Well, as the author of this item, I am somewhat disappointed at the response.
Since I submitted my comments to EASA, I have written two papers on this. The server seems to be down so I can't copy the links but I will as soon as possible.
The regs they are relying on have been in effect for many years and do NOT prevent bond failures unless they are applied in a specific manner, and alternative interpretations abound. In the FAA system, the regulations FAR Part 14 2x.603 and 2x.605 are supported by a number of Advisory Circulars (ACs) AC 20-107B, AC 23-20, AC23-19 and these can also be interpreted in an inadequate manner and rely on a Policy Statement PS ACE 100-2005-10038 before there is even any mention of the appropriate test method to prevent adhesion bond failures. The FAA propose to manage their composites (bonding) issues by establishing a training course and I have been actively involved in developing that course by setting out the road map for people to follow such that they are aware of the requirements.
Adhesive bonding relies on chemical reactions at the interface and for metals, these chemical bonds usually involve surface oxides on the metal. Many metals (aluminum especially) have an affinity for forming a hydrated oxide and to do this the chemical bonds to the unhydrated oxide dissociate leading to interfacial disbonding. The method for preventing these failures is to use a surface preparation process which results in a hydration resistant interface. Short term strength and fatigue tests will not discriminate sufficiently to ensure inadequate processes are rejected. Hence the EASA policy will not prevent bond failures and for principal structural elements such as rotor blades, that policy is flawed.
Another issue I raised was the fact that damage tolerance as it is currently implemented relies on testing where artificial disbonds (teflon etc.) are embedded in the structure and tested to show a sufficient level of structural integrity. That is fine if the surrounding interface is in good condition but in the situation where the interface is partially degraded, the surrounding interface around a disbond may well be below strength already, so tests which rely on pristine adhesive around the defect are meaningless.

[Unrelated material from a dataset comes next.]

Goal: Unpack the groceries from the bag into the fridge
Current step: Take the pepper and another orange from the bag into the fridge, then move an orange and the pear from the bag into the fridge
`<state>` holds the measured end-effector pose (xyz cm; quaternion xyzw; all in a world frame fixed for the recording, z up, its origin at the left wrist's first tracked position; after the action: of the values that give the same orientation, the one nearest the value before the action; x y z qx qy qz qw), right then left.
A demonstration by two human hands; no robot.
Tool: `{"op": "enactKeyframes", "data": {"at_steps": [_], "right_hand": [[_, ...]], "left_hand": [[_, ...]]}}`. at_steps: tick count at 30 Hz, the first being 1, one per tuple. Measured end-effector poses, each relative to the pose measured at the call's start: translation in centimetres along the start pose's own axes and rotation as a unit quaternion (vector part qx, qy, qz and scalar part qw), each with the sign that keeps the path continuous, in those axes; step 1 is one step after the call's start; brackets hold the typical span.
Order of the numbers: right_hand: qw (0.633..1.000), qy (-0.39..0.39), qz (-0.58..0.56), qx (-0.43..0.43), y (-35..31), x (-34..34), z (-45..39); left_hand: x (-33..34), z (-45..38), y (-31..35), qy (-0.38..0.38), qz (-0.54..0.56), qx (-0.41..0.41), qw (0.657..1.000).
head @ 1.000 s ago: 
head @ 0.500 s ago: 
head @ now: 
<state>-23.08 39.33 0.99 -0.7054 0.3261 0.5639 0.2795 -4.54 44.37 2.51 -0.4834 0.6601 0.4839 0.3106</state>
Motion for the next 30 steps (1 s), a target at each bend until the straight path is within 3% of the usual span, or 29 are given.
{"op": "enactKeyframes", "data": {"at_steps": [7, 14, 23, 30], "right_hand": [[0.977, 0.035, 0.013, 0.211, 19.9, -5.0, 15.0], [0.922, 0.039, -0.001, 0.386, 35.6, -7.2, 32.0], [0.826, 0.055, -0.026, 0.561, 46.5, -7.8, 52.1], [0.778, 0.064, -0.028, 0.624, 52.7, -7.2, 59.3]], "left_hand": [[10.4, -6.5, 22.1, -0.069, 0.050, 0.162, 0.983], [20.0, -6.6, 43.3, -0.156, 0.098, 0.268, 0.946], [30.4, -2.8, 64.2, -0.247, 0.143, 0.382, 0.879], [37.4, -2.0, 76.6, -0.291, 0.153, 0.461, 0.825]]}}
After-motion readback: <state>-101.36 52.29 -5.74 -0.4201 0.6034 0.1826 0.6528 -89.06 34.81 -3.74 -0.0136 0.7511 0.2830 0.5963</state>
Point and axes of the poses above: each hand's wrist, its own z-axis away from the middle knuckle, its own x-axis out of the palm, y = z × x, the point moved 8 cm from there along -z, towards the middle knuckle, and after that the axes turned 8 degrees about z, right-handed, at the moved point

Next is the issue of porosity in an adhesive bond. Unless the extent of the porosity is known (and that can be difficult to quantify on a structure) how do you model this by a teflon insert? Again in this case, the assumption with teflon inserts is that the surrounding adhesive maintains full strength and for a porous bond this may not be the case.
I'll post the links to the papers as soon as I can.
Regards
Blakmax